The input section start

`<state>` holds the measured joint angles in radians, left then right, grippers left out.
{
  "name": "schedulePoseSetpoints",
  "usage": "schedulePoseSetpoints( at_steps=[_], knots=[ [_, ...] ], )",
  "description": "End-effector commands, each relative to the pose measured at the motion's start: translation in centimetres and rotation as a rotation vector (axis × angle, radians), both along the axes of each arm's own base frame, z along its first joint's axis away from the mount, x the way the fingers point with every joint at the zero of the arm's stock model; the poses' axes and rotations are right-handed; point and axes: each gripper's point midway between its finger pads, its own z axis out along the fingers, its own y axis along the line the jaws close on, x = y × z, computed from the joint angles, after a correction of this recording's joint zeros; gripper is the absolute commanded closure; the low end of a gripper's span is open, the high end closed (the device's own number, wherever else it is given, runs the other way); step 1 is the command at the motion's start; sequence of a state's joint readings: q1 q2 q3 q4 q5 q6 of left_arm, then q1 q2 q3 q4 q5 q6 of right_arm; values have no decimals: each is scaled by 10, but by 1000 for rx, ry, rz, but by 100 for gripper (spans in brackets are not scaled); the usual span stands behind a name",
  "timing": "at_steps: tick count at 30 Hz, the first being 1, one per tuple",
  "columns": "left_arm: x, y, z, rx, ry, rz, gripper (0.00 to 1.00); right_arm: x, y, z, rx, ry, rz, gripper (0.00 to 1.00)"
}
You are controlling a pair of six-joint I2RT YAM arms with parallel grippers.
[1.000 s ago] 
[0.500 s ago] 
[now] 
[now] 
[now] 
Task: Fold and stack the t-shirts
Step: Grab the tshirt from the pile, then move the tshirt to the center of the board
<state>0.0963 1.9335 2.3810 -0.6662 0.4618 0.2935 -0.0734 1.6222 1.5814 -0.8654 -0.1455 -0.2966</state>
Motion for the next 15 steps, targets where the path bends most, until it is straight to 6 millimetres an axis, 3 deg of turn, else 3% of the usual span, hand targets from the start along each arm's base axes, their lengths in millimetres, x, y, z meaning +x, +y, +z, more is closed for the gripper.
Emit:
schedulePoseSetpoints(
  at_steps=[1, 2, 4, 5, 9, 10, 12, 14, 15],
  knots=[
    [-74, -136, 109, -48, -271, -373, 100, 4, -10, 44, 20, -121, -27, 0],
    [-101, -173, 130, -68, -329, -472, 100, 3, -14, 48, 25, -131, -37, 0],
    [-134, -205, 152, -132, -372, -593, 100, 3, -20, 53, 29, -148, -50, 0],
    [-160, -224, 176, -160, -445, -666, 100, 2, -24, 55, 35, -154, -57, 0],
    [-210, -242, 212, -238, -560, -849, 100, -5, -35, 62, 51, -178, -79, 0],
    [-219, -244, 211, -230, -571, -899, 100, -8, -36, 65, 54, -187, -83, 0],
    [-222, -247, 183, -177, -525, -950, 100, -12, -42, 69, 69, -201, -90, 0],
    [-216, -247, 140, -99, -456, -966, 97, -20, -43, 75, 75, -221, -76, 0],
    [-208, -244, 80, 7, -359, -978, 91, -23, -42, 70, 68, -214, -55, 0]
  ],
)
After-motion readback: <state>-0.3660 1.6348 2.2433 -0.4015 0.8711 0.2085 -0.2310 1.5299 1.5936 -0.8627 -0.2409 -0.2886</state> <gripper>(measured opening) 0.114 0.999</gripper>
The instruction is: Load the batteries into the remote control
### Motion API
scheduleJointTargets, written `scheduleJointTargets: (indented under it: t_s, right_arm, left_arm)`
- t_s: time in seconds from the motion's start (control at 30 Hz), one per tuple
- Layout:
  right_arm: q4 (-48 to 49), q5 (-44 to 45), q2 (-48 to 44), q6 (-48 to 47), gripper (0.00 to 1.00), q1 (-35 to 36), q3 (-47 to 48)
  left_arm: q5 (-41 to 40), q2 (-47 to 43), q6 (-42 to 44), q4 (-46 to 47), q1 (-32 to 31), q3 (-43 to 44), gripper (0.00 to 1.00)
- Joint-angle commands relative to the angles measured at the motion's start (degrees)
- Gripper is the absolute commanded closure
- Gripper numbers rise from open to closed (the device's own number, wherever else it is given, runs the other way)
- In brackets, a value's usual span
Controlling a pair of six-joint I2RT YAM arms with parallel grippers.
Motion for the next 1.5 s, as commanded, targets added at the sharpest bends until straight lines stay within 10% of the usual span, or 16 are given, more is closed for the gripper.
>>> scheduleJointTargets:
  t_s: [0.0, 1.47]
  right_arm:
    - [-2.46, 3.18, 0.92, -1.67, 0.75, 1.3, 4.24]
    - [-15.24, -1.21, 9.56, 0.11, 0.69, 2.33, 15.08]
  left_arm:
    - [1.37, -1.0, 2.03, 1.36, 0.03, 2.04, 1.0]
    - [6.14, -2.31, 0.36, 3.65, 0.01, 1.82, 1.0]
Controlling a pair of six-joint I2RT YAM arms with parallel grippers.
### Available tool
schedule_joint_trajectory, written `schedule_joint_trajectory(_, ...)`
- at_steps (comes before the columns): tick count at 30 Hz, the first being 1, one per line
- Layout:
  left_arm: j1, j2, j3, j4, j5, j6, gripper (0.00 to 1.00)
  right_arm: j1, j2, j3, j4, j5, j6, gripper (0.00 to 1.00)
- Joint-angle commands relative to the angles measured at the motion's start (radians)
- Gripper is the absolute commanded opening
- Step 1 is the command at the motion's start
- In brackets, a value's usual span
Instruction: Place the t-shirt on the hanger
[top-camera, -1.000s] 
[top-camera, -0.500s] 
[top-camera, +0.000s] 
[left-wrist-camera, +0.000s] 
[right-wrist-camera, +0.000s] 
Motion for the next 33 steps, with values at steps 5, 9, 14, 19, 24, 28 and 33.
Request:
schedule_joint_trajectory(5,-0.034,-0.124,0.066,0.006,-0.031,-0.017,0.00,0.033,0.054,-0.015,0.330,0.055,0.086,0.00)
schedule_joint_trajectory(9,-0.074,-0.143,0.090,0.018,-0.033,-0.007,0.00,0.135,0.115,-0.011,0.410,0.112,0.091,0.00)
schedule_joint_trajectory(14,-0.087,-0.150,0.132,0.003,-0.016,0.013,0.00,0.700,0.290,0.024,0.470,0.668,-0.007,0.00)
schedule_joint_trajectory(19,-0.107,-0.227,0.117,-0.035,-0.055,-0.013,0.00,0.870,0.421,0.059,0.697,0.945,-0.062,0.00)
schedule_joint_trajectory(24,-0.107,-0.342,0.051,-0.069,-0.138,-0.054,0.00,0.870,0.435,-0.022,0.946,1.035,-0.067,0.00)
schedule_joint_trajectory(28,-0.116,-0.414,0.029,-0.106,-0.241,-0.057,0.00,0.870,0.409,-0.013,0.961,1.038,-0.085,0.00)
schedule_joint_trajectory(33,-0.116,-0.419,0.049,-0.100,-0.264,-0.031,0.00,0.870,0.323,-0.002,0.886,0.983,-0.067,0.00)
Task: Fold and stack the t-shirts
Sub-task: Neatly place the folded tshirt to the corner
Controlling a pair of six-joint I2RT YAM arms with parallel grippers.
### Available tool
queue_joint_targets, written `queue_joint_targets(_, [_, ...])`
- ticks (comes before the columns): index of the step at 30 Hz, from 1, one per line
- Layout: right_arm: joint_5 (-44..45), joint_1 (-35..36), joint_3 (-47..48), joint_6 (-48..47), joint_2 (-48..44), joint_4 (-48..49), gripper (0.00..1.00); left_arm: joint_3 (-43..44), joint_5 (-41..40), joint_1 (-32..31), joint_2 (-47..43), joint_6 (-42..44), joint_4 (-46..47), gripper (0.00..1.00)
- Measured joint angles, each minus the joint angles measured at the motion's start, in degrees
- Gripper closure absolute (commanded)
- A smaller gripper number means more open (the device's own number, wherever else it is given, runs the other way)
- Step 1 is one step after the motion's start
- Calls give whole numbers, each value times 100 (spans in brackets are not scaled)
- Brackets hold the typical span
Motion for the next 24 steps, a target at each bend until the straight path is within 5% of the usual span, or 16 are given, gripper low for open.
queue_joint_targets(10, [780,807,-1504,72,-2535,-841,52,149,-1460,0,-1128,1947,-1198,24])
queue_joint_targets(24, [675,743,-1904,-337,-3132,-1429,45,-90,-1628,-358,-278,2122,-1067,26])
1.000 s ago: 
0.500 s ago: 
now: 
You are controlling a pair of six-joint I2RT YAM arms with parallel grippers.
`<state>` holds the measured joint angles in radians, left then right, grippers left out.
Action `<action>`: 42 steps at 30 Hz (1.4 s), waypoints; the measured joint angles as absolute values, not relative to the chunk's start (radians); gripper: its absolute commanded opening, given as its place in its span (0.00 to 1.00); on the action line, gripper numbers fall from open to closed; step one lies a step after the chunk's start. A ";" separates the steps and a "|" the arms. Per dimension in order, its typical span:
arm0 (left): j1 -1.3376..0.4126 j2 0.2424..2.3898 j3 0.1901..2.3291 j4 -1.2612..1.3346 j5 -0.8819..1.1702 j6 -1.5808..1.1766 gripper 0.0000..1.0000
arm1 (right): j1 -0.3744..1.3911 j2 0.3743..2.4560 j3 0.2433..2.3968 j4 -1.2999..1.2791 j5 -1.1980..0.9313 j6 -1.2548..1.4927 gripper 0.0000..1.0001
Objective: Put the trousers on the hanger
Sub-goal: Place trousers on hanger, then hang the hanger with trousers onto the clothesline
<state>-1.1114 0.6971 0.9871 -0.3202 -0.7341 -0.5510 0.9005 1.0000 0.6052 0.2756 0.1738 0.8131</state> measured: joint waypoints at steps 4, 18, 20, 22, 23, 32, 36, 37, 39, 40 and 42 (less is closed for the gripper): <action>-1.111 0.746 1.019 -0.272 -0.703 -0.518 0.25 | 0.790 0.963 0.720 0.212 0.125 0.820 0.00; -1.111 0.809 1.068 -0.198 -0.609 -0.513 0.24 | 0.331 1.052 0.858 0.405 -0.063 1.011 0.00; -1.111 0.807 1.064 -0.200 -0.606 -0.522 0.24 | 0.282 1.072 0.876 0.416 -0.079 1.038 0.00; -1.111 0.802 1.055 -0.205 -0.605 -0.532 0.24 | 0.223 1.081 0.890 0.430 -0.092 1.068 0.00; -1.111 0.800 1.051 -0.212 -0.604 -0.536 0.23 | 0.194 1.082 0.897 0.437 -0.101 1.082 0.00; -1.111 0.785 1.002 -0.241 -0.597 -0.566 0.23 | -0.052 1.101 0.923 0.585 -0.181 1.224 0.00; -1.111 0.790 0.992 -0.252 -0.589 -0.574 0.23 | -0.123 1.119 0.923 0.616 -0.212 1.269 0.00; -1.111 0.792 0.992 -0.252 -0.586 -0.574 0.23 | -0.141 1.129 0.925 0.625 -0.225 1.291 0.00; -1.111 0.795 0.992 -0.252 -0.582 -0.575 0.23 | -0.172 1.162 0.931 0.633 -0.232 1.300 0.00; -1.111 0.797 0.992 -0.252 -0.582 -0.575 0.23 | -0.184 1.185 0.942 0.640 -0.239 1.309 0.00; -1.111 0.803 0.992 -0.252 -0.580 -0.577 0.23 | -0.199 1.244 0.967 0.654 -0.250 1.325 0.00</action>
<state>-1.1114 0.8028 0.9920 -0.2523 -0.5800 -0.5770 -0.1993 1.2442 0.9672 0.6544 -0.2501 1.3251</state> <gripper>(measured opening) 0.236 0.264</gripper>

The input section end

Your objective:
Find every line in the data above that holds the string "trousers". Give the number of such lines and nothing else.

Expected answer:
2